Illustration of the metadynamics method. Described as “filling the free energy wells with computational sand”, the metadynamics method allows the search inside each energy well avoiding an oversampling of the same conformations. When the system reaches a point where the energy is higher than a barrier separating two minima the system goes to a state of lower energy in the new minimum, again searching many possible conformations.

Figure 3

Illustration of the simulated annealing method. Starting from a non-minimized structure and with a high temperature, the structure can randomly assume any conformation. A jump from conformation (1) to (2) is accepted if the simulated annealing acceptance criterion is achieved. Since the energy of conformation (2) is lower than the energy of the conformation (1), it is automatically accepted. Because the temperature decreases with each step, the modifications have a tendency to be progressively smaller. A conformation with a higher temperature can also be accepted as in the jump from (4) to (5). At the end the jumps are much smaller and there is a tendency to find a local minimum. Due to the high conformational energy at the beginning of the simulation, a large number of independent simulations should be capable of sampling all the possible stable conformations of the studied molecule.

Figure 4

Generalized simulated annealing study of a cellulosome fragment. A: C. thermocellum CipA scaffolding fragment in complex with the SdbA type II cohesin module (CohII). CipA fragment components: ninth type I cohesin (CohI9), small flexible linker, X-module (Xmod) and type II dockerin (DocII). The cartoon representation depicts the shape of the protein backbone while the flexible linking region is shown in atomic representation. Only the single covalent bonds from the eight residues in this region were allowed to change throughout the simulations, both for backbone and side chains. The nearby residues THR150 and GLY157, both inclusive, defined the flexible region. B: Center of Mass of CohI₉ module in all visited conformations, shown as a blue sphere. The center of mass determination was done using only the atoms in the CohI9 module, excluding the flexible X module. Both calculation and figure were created using VMD [90]. The analysis shows that the CohI9 module visited mainly two opposite positions. The arched-band positioning of the centers of mass show how much the module can fluctuate around each position. In gray, one can observe the “native” position of the CohI₉ module and the linker in the final minimized and equilibrated structure, initially taken from the crystal structure deposited in the PDB. The structure in gray was used to initiate all simulations and is not part of the results, it is, however, in the center of the region most visited by the independent simulations.
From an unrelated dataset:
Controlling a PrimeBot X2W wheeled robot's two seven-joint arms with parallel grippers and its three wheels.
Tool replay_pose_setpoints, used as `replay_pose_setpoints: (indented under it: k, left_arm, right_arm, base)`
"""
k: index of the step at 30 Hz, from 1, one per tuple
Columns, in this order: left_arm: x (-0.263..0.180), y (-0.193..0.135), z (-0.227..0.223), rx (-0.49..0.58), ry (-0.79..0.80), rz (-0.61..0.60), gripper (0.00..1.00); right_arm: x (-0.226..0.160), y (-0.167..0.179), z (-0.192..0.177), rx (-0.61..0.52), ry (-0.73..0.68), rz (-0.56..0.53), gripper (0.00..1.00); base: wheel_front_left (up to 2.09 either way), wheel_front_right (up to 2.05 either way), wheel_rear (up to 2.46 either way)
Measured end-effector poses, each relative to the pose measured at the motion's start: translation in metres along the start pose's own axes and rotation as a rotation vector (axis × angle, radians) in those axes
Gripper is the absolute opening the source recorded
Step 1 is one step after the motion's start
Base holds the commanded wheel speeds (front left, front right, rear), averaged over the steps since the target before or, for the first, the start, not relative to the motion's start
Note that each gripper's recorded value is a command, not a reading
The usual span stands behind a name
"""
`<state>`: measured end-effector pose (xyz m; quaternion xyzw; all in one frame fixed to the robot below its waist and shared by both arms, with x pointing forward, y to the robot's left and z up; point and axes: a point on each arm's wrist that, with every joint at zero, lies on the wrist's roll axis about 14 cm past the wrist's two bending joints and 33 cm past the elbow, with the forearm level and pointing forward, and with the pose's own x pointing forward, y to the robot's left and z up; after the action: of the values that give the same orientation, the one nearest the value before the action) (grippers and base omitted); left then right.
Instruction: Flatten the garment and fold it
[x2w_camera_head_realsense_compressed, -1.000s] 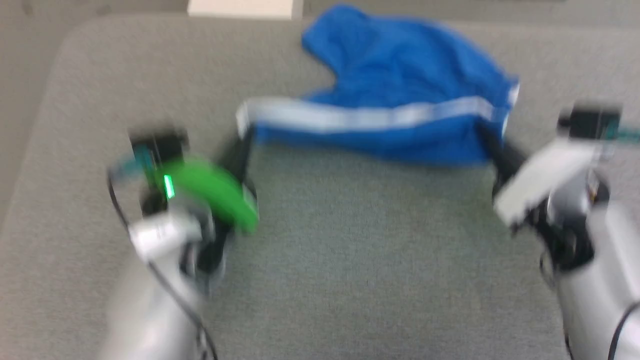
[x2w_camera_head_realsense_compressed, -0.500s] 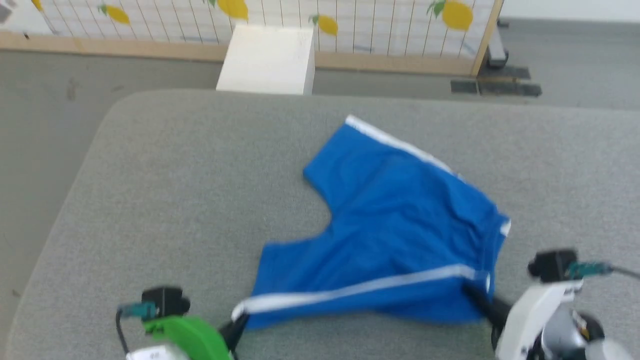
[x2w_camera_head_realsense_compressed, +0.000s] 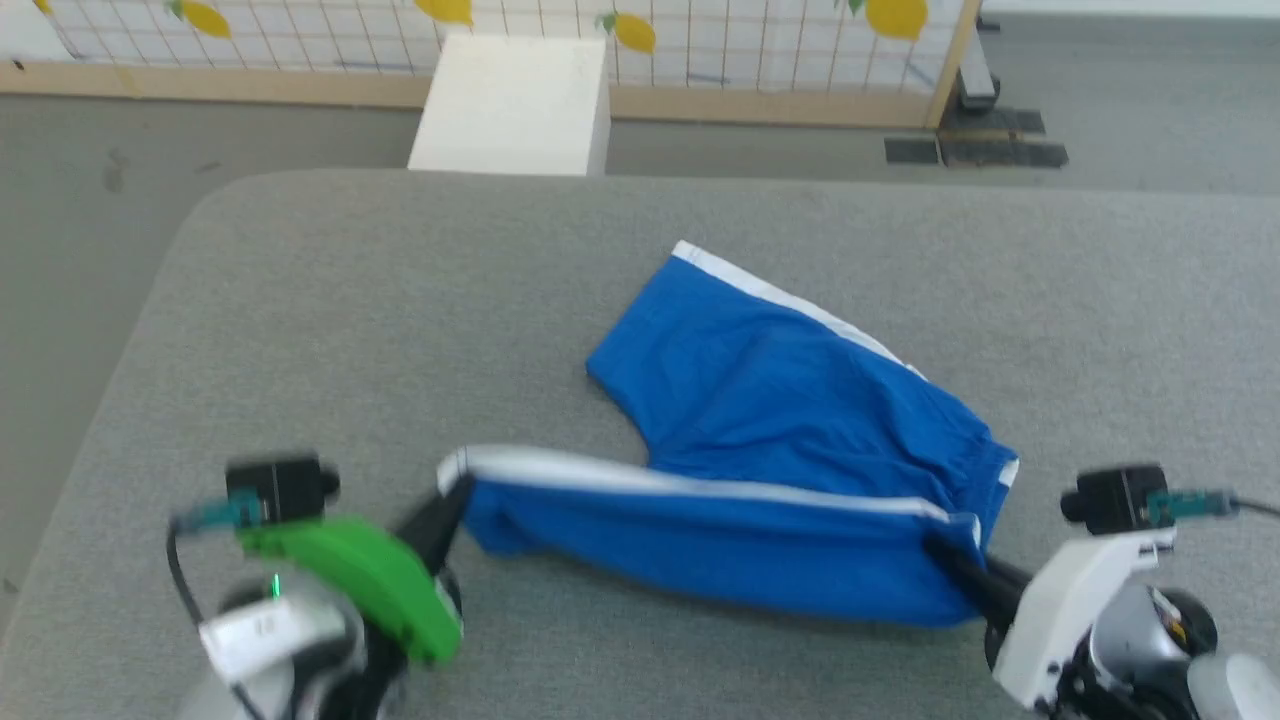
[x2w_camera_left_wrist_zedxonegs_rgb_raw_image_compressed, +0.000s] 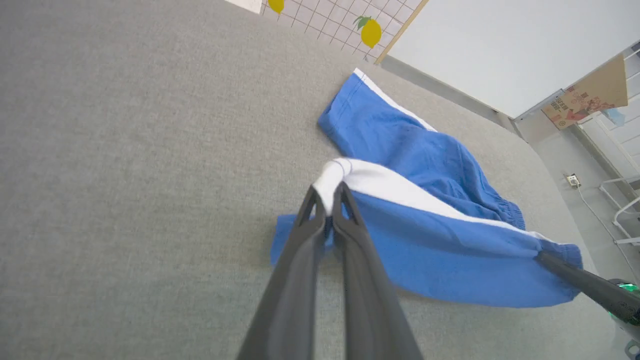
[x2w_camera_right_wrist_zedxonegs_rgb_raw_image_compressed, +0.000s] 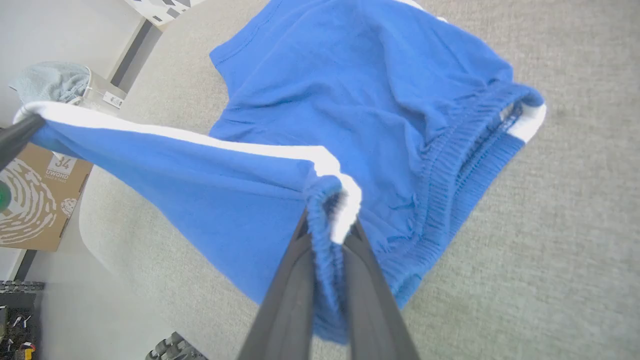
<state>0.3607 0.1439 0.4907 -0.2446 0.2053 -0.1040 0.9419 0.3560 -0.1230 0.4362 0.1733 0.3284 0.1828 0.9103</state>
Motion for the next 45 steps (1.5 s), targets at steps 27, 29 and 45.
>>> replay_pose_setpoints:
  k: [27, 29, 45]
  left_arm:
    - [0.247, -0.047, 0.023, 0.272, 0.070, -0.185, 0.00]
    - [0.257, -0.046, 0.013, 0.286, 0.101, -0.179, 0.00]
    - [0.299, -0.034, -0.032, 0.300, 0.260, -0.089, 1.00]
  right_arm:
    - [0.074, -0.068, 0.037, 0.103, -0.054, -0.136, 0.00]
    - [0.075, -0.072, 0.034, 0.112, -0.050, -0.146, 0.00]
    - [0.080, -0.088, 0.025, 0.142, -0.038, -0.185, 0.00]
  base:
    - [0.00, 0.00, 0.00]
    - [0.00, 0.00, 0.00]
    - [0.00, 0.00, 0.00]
In green, a second structure is shown that represents in an exemplary fashion the “alternate ”position of the CohI₉ module and linker visiting the second conformational cluster. C: Detail of the two conformations of CohI₉ observed in B, and the arched bands showing the positions of centers of mass of final conformations from all 51,200 simulations.

Figure 5

Potential energy distribution of the cellulosome fragment after 10,000 steps of GSA simulations. The 51,200 different conformations resulted in 51,200 different energies that are coupled according to the two main clusters of conformations. The “native” cluster (represented in red) occurs in 34936 structures, or 68% of the cases. The “alternate” cluster (represented in blue) occurs in 16264 structures, or 32% of the cases. All structures were assigned to a cluster using the software package Weka [91]. The software package R [92] was used to calculate a normalized histogram of the potential energy of the structures in each cluster. A Gaussian distribution fits each of the distributions and the difference in average energy between the two conformations is about 1.2 kcal/mol.